Kalkschulter/Tendinosis calcarea

Eine sogenannte Kalkschulter kann Folge eines länger bestehendes Engpasses mit chronisch entzündlich veränderter Bursa sein. Dabei kommt es zur Kalkeinlagerung in die umgebenden Sehnen. Die Schmerzintensität ist wechselnd. Oftmals besteht ein schon langer Krankheitsverlauf. Die operative Behandlung ist identisch der des Impingementes. Unter Schonung der Sehne wird zusätzlich das Kalkdepot aufgesucht und entleert.

Schultersteife / frozen shoulder / adhäsive Kapsulitis

Das Erkrankungsbild der Schultersteife kennzeichnet das Unvermögen des Abspreizen des Armes. Es wird das Schulterblatt in die Bewegung integriert. Die Bewegung ist stark schmerzhaft. Ursächlich sind vorangegangene Traumen oder Operationen, unbehandelte Engpasssyndrome (siehe dort), aber auch häufig spontane Verläufe ohne erkennbare bzw. nicht erkannte Ursache. Diabetiker sind hier gefährdet. Der Verlauf ist langwierig. Eine Spontanheilung ist möglich. Im Anfangsstadium ist hier Physiotherapie und Krankengymnastik das Mittel der Wahl. Sollte hier nach Ablauf von etwa 6 Monaten kein signifikanter Erfolg zu verzeichnen sein, ist die Indikation zur Operation individuell zu prüfen. In der Operation wird kontrolliert unter arthroskopischer Sicht die Gelenkkapsel um die Gelenkpfanne eingeschnitten. Außerdem werden intraartikuläre Ursachen der Schultersteife behandelt (Impingement). Eine intensive Krankengymnastik nach der Operation ist bei der Schulter obligat, insbesondere bei der Schultersteife essentiell, idealerweise als Rehabilitationsmaßnahme.

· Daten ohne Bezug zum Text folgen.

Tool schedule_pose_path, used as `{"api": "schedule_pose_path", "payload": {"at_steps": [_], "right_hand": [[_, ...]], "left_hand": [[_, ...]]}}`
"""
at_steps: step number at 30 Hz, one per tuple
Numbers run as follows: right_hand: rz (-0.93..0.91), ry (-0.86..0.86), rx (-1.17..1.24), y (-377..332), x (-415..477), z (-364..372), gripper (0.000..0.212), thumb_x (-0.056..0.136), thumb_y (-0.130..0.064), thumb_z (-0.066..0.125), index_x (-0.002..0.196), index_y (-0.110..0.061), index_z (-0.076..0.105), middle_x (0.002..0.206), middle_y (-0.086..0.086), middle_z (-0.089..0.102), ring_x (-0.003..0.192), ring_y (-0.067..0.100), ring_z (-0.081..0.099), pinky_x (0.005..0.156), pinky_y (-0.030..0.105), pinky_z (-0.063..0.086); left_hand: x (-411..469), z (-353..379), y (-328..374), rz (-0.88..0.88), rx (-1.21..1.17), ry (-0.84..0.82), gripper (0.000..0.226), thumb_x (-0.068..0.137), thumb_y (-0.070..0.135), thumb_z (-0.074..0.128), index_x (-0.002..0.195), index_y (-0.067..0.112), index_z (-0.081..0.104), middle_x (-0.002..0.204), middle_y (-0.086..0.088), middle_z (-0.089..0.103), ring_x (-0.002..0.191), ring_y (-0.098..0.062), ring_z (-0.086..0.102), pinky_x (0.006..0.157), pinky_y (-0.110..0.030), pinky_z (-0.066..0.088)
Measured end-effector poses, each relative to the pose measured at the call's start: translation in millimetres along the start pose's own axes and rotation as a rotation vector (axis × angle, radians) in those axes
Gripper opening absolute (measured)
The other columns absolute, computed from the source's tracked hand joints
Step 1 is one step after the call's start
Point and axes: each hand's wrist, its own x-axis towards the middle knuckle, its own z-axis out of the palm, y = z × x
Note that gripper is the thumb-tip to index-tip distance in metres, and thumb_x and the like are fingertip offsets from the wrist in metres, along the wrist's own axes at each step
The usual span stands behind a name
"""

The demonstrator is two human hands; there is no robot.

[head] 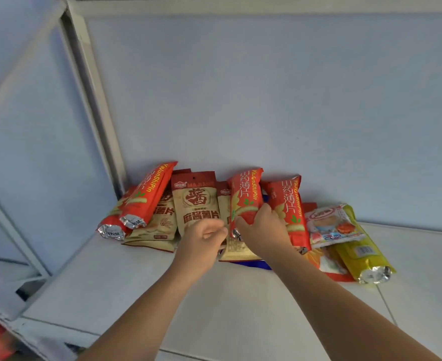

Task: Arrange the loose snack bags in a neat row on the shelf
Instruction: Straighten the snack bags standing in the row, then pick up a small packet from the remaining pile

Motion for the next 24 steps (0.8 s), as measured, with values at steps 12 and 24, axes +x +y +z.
{"api": "schedule_pose_path", "payload": {"at_steps": [12, 24], "right_hand": [[-0.210, 0.223, -0.095, 20.5, -17.0, -30.6, 0.056, 0.096, -0.056, 0.053, 0.140, -0.020, 0.050, 0.141, -0.003, 0.054, 0.134, 0.025, 0.044, 0.109, 0.039, 0.040], [0.029, 0.483, -0.107, 142.5, -64.1, -143.7, 0.056, 0.097, -0.042, 0.061, 0.146, -0.017, 0.050, 0.148, -0.002, 0.052, 0.139, 0.023, 0.041, 0.113, 0.035, 0.034]], "left_hand": [[10.9, 21.4, 30.6, 0.177, 0.057, -0.100, 0.025, 0.097, 0.027, 0.062, 0.122, 0.027, 0.067, 0.113, 0.020, 0.067, 0.105, 0.004, 0.062, 0.088, -0.016, 0.049], [-10.0, 144.0, 123.2, 0.621, 0.233, -0.259, 0.028, 0.094, 0.028, 0.065, 0.121, 0.023, 0.069, 0.123, 0.007, 0.066, 0.116, -0.008, 0.058, 0.099, -0.023, 0.044]]}}
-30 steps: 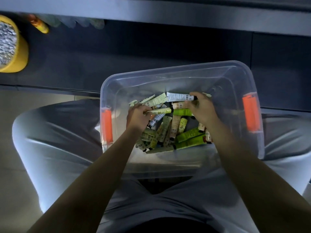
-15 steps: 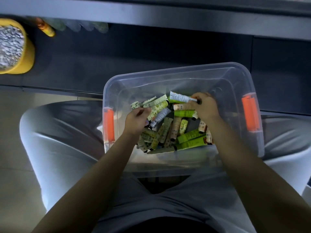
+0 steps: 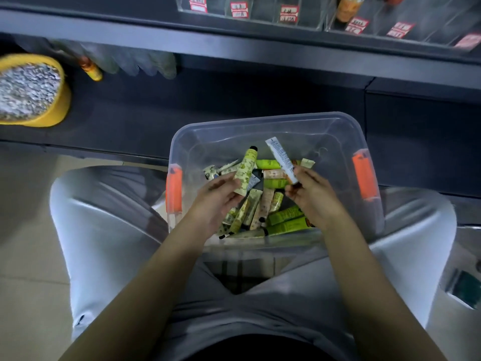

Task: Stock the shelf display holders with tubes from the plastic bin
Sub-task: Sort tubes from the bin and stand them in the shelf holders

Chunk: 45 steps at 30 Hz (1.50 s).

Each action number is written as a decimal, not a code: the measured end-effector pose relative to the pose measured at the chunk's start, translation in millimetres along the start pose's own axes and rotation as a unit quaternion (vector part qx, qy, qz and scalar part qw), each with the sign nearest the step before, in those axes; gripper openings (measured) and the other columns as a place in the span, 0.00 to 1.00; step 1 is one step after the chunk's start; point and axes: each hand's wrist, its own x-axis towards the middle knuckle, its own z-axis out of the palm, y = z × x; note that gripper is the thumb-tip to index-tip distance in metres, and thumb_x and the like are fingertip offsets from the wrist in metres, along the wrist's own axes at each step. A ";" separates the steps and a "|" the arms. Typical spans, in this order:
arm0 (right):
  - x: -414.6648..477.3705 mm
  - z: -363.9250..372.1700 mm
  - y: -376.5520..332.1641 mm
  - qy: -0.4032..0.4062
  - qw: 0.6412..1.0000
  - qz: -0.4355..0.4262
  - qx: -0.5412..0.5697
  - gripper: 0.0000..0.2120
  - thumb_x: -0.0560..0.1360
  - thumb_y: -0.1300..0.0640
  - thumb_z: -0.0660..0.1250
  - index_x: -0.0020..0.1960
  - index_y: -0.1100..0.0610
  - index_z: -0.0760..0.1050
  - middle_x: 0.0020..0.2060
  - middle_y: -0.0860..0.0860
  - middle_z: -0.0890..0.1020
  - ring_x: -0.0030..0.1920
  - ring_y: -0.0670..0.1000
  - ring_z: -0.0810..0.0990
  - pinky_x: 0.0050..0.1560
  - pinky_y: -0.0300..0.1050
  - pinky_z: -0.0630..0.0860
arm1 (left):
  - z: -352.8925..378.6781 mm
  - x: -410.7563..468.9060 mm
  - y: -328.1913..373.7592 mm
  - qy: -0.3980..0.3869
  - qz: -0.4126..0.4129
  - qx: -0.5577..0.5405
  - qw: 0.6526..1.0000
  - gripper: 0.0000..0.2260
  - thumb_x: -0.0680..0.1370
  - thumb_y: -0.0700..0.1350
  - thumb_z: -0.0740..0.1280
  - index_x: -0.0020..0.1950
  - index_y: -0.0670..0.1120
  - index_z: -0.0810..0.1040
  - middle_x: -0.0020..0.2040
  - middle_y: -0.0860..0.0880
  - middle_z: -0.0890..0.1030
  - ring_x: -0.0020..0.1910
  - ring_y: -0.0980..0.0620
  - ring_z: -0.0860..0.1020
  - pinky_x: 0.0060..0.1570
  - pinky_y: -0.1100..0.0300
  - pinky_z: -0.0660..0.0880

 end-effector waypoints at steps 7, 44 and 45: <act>-39.7 11.4 -2.2 -0.080 0.992 0.012 0.096 0.11 0.82 0.59 0.51 0.58 0.56 0.71 0.35 0.52 0.79 0.29 0.47 0.68 0.31 0.38 0.66 | -0.3 -30.9 6.4 -0.052 0.013 -0.026 0.998 0.15 0.76 0.35 0.65 0.63 0.40 0.74 0.59 0.40 0.79 0.58 0.43 0.77 0.56 0.55 0.75; -89.3 54.1 -102.4 -0.011 0.951 -0.272 -0.144 0.09 0.79 0.54 0.62 0.58 0.55 0.74 0.49 0.52 0.84 0.46 0.46 0.80 0.39 0.39 0.72 | 91.7 -82.3 108.8 -0.091 0.191 0.095 0.973 0.13 0.82 0.46 0.52 0.49 0.46 0.76 0.44 0.48 0.78 0.44 0.51 0.76 0.46 0.55 0.75; -88.8 58.1 -107.2 -0.007 0.947 -0.277 -0.165 0.10 0.79 0.54 0.63 0.58 0.56 0.73 0.49 0.51 0.84 0.44 0.45 0.80 0.36 0.37 0.73 | 94.4 -82.2 115.0 -0.102 0.208 0.108 0.967 0.12 0.83 0.47 0.54 0.50 0.47 0.76 0.46 0.48 0.77 0.46 0.51 0.76 0.48 0.54 0.76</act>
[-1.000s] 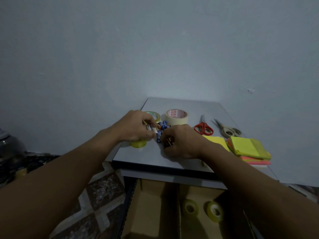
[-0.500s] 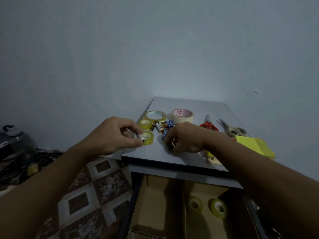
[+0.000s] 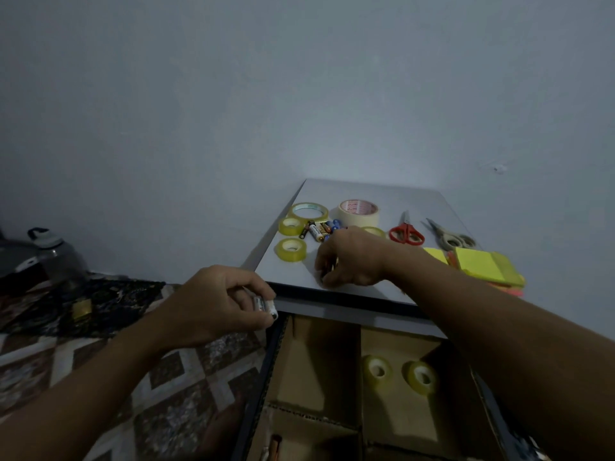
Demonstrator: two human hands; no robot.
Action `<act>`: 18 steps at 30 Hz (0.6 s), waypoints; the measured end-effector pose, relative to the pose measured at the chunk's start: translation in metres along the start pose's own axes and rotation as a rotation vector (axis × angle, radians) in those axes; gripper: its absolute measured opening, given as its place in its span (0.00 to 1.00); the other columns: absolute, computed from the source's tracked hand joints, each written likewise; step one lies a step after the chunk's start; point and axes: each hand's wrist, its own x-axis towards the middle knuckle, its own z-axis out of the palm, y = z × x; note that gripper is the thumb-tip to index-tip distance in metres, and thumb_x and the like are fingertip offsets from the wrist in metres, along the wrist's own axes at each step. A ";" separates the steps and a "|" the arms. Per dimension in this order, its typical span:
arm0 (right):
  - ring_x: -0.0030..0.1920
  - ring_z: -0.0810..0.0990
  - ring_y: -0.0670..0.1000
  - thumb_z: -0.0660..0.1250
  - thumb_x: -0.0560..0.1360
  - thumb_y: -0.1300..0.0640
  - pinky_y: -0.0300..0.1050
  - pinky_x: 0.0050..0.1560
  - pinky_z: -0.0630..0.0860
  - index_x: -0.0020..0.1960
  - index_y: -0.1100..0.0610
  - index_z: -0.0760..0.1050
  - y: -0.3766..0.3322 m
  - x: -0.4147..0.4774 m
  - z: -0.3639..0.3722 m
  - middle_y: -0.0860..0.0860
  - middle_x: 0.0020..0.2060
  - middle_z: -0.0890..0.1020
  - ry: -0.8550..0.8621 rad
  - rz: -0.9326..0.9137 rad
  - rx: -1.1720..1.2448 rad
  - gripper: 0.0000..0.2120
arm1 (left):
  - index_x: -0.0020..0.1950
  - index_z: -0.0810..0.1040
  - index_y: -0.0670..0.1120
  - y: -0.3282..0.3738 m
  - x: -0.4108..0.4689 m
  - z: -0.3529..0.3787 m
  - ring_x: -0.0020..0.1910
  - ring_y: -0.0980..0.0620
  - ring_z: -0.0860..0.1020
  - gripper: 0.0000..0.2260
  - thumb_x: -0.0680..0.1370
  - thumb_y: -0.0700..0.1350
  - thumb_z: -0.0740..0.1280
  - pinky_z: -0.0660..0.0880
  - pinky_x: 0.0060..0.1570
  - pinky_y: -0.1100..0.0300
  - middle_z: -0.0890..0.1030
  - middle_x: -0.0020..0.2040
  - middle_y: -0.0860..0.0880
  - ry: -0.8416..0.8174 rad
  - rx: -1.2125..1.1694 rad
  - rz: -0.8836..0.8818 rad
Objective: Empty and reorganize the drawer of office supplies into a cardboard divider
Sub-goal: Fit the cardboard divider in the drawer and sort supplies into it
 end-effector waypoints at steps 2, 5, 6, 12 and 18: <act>0.52 0.80 0.48 0.72 0.74 0.50 0.41 0.50 0.72 0.59 0.51 0.80 -0.002 -0.005 0.002 0.47 0.52 0.83 0.037 0.007 -0.009 0.15 | 0.49 0.85 0.52 -0.001 -0.012 0.008 0.35 0.48 0.83 0.12 0.68 0.45 0.81 0.79 0.38 0.62 0.85 0.35 0.49 -0.020 0.027 0.017; 0.51 0.78 0.46 0.72 0.74 0.52 0.37 0.47 0.68 0.61 0.52 0.80 -0.005 -0.019 0.003 0.47 0.53 0.83 0.100 0.017 0.011 0.15 | 0.49 0.85 0.54 -0.001 -0.031 0.024 0.38 0.51 0.83 0.12 0.68 0.48 0.81 0.79 0.40 0.61 0.85 0.37 0.51 -0.074 0.056 0.034; 0.49 0.77 0.45 0.72 0.74 0.53 0.35 0.45 0.67 0.61 0.52 0.80 -0.006 -0.025 0.003 0.47 0.53 0.83 0.130 0.020 0.028 0.15 | 0.50 0.84 0.55 -0.001 -0.038 0.031 0.40 0.52 0.83 0.12 0.68 0.49 0.80 0.79 0.41 0.61 0.85 0.39 0.52 -0.107 0.074 0.039; 0.41 0.78 0.42 0.74 0.72 0.54 0.25 0.37 0.68 0.58 0.52 0.82 -0.012 -0.062 0.008 0.45 0.44 0.83 0.298 0.033 0.178 0.14 | 0.55 0.82 0.59 -0.006 -0.063 0.080 0.46 0.60 0.79 0.15 0.70 0.58 0.75 0.79 0.47 0.60 0.82 0.50 0.56 -0.415 0.237 0.061; 0.35 0.74 0.31 0.75 0.72 0.55 0.21 0.36 0.67 0.58 0.53 0.82 -0.020 -0.100 0.015 0.34 0.35 0.75 0.352 0.049 0.256 0.15 | 0.61 0.79 0.56 -0.015 -0.073 0.119 0.50 0.63 0.74 0.15 0.75 0.57 0.69 0.76 0.53 0.60 0.78 0.57 0.58 -0.610 0.412 0.163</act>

Arthrose Acromioclaviculargelenk

Das Acromioclaviculargelenk stellt die Verbindung zwischen Schlüsselbein und knöchernem Schulterdach her.

Die Funktion liegt in der ausgleichenden Bewegung durch Rotation im Gelenk bei Abspreizen des Armes über 90°. Ein fortgeschrittener Verschleiß hier kann im Rahmen degenerativer Veränderungen auftreten, aber auch posttraumatischer Natur sein, zum Beispiel nach Schultereckgelenksprengungen. Es zeigt sich ein lokalisierter Druckschmerz und ein auslösbarer Schmerz bei forcierten Führen des Armes vor die Brust. Eine Testinjektion mit einem Lokalanästhetikum kann auch zur Diagnose führen. Neben der Untersuchung ist das Röntgen das diagnostische Mittel der Wahl.

Die operative Therapie ist bei therapieresistenten Beschwerden die Teilresektion des claviculären Anteils des Gelenkes. In unserer Einrichtung wird dies vorwiegend arthroskopisch durchgeführt. Ein offenes Vorgehen ist nur bei nach oben gerichteten Knochenanbauten bevorzugt.

Die Nachbehandlung erfolgt sofort mit aktiver Übungsbehandlung ohne funktionelle Einschränkung.